Using homegrown weapons gives Ukraine more freedom to act, and the campaign against refineries ramped up sharply in August, when the 14th regiment alone hit 17 sites in Russia.

Image
Even though they are far from the front lines, drone teams wear protective gear for fear of being detected and targeted by Russia.

The unit began with 40 people and 10 vehicles — today it is a regiment. Officials would not say how many soldiers it has, but a Ukrainian regiment typically has up to 2,000.

While Ukraine’s army struggles to muster enough troops for the front lines, the drone regiment has no problem recruiting. Ukraine’s arms industry, including drone makers, has expanded significantly during the war, but it is not operating at full capacity.

The most urgent limitation is no longer the ability to make weapons, but the ability to pay the makers. Ukraine is pressing its Western allies to put up the money to increase its production.

“If we had billions more dollars, the course of the war would change very quickly,” Casper said.

His soldiers are in constant training. Battlefield changes lead manufacturers to regularly adapt their drones, and soldiers must learn to use the new equipment.

Out in the field at night, the soldiers are tense. The mission is an attack on oil refineries hundreds of miles over the horizon. The nightly attacks are coordinated between multiple groups, always on the move, launching from secret sites across Ukraine.

Midway through the launch operation by Casper’s group, with some drones still on the ground, an alert warned of a ballistic missile threat from Russia. The troops dropped what they were doing and ran flat-out to a dugout. After jumping in, one soldier, still panting, lit a cigarette and spat out, “Bastards.”

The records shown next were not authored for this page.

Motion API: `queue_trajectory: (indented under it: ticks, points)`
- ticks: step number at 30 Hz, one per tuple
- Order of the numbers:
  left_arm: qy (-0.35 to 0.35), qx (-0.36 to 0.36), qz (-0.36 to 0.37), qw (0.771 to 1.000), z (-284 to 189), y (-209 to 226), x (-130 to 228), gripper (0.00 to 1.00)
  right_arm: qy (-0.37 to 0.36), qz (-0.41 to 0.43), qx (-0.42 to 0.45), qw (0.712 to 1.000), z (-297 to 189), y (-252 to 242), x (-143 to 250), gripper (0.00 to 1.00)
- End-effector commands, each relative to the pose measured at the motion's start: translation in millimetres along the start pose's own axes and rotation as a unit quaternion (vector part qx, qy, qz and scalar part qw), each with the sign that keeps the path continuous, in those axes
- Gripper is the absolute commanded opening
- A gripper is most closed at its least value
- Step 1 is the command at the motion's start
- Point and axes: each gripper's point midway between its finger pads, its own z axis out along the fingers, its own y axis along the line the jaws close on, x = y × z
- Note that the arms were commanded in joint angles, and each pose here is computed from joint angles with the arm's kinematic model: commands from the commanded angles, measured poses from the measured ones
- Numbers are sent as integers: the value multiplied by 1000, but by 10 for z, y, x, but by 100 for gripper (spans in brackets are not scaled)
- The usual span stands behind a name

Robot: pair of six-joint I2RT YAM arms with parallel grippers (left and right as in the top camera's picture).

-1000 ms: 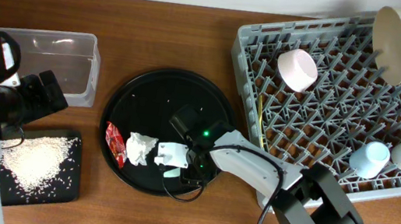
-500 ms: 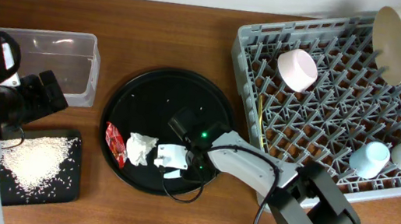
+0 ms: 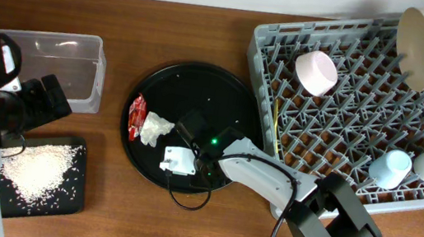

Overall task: Sort waste into correct bins and load items into the dishwasher rack
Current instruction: 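Carry the white spoon with the right gripper to the rack's left edge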

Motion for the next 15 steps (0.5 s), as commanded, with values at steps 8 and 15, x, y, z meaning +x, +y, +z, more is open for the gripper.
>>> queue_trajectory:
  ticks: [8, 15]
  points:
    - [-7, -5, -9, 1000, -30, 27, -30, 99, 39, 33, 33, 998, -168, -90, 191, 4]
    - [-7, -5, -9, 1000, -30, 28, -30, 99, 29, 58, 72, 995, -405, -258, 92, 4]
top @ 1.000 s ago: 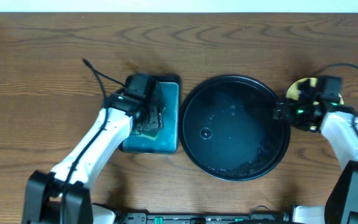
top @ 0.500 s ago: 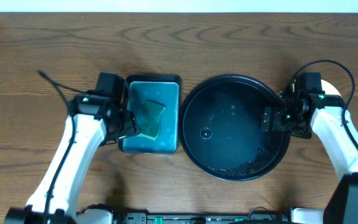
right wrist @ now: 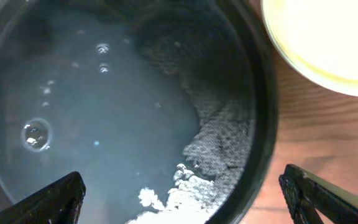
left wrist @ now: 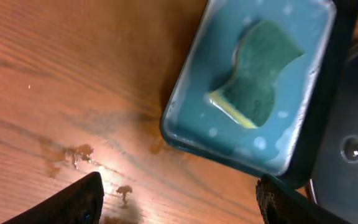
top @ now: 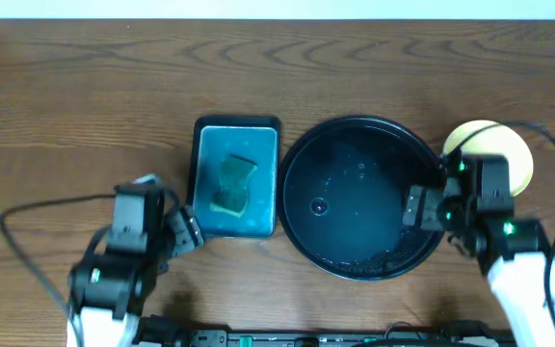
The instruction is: Clean dirty plates on tray and stack at the side
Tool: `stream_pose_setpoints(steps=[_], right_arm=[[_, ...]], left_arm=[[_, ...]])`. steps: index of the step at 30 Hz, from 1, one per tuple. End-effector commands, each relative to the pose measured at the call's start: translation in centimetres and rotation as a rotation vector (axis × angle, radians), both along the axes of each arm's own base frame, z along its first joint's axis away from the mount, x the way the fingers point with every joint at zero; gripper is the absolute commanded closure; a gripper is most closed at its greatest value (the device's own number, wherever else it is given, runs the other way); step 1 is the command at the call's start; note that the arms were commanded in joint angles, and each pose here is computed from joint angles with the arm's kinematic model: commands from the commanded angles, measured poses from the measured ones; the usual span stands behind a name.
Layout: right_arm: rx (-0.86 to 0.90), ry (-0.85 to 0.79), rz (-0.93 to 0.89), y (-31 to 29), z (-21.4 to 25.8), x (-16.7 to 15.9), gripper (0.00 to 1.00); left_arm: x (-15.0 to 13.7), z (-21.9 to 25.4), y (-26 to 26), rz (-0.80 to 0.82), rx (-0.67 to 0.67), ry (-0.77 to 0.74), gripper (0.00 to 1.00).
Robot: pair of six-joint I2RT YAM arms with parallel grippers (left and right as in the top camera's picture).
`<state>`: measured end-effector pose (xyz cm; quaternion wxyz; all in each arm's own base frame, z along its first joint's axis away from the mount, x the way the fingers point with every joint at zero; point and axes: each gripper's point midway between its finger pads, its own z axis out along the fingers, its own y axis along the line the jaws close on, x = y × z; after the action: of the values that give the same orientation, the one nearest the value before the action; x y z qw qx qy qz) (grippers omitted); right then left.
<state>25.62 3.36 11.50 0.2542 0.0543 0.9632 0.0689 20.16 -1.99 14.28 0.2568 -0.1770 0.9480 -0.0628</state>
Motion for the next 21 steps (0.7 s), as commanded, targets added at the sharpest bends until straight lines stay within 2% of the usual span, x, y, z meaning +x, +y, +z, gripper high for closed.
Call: stream_pose_setpoints(steps=[1,8,21], right_arm=[[-0.006,-0.111,0.001,0.3,0.8,-1.3,0.01],[0.015,-0.234,0.003,0.3,2.9,-2.0,0.01],[0.01,-0.185,0.005,0.2,2.1,-2.7,0.01]], left_arm=[[-1.1,0.6,0.7,0.043,-0.004,-0.103,0.2],[-1.8,1.8,0.8,0.042,-0.02,-0.194,0.2],[-1.8,1.8,0.8,0.042,-0.019,-0.194,0.2]])
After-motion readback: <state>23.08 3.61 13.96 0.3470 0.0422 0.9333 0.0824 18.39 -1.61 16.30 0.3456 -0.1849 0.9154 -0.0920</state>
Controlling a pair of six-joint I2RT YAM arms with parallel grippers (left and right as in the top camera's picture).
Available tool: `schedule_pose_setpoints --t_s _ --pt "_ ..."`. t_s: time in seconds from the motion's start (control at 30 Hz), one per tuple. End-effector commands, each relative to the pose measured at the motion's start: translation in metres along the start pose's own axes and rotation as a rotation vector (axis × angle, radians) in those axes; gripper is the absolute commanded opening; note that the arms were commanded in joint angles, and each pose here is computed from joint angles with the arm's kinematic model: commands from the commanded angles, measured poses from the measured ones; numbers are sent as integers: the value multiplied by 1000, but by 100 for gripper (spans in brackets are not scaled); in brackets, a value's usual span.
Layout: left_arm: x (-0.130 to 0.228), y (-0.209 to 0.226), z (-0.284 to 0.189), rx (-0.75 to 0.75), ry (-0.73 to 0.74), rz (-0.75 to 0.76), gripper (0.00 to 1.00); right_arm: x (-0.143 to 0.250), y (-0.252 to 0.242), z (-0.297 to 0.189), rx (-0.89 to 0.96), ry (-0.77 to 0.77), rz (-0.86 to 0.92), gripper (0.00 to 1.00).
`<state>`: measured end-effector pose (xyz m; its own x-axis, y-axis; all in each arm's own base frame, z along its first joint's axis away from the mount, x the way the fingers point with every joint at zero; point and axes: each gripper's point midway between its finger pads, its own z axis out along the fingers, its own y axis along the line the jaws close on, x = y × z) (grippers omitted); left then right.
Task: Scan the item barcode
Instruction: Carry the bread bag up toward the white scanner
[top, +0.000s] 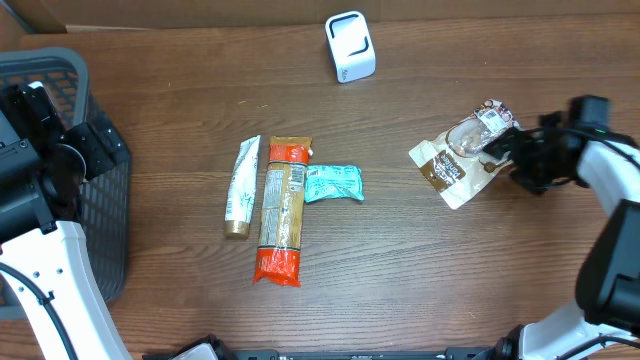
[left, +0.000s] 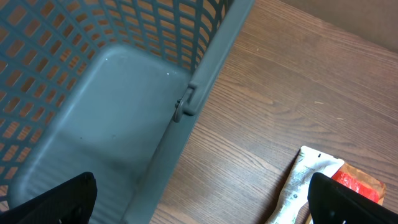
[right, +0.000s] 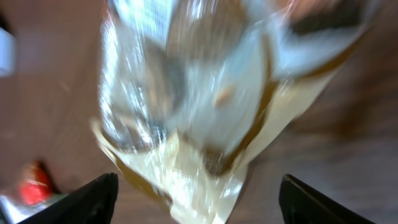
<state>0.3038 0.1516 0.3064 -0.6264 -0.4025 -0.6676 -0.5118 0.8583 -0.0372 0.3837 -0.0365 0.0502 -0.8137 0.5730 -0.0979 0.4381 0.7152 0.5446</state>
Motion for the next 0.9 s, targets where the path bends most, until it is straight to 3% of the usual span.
schedule_pose_setpoints --t_s 0.0,0.3,0.6,0.67,0.8,0.87 --pt "2 0 3 6 9 25 100 4 5 -5 -165 12 -1 89" --pt "2 0 3 6 9 25 100 17 -4 33 -229 15 1 93" --pt "2 0 3 6 9 25 99 16 31 98 -290 16 36 88" --pt "2 0 3 6 9 25 100 17 32 114 -254 2 77 81" --pt "2 0 3 6 9 25 100 16 37 125 -226 -33 74 45" --pt "2 0 2 6 8 25 99 16 43 125 -245 -35 52 34"
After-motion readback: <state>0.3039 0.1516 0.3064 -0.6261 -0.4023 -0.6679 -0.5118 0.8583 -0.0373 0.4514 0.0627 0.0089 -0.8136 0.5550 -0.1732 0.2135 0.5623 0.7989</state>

It was a false alarm. This time.

Image
Emerging from a dugout after an alert warned of a ballistic missile threat from Russia.

When the threat had passed, another drone started its propeller engine, accelerated to about 60 miles per hour and rose into the night. The pilot called out the altitude in meters — “10, 15, 30” — then switched the drone to autopilot for the trip into Russia.

A few hours later, a Russian Telegram channel for local news in Saratov, hundreds of miles away in the Volga River valley, posted a video of a burning oil refinery.

“They wrecked something there,” a male voice said in Russian on the video. “It’s really bad!”

Oleg Matsnev contributed reporting from Berlin, and Nataliia Novosolova and Andrew E. Kramer from Kyiv, Ukraine.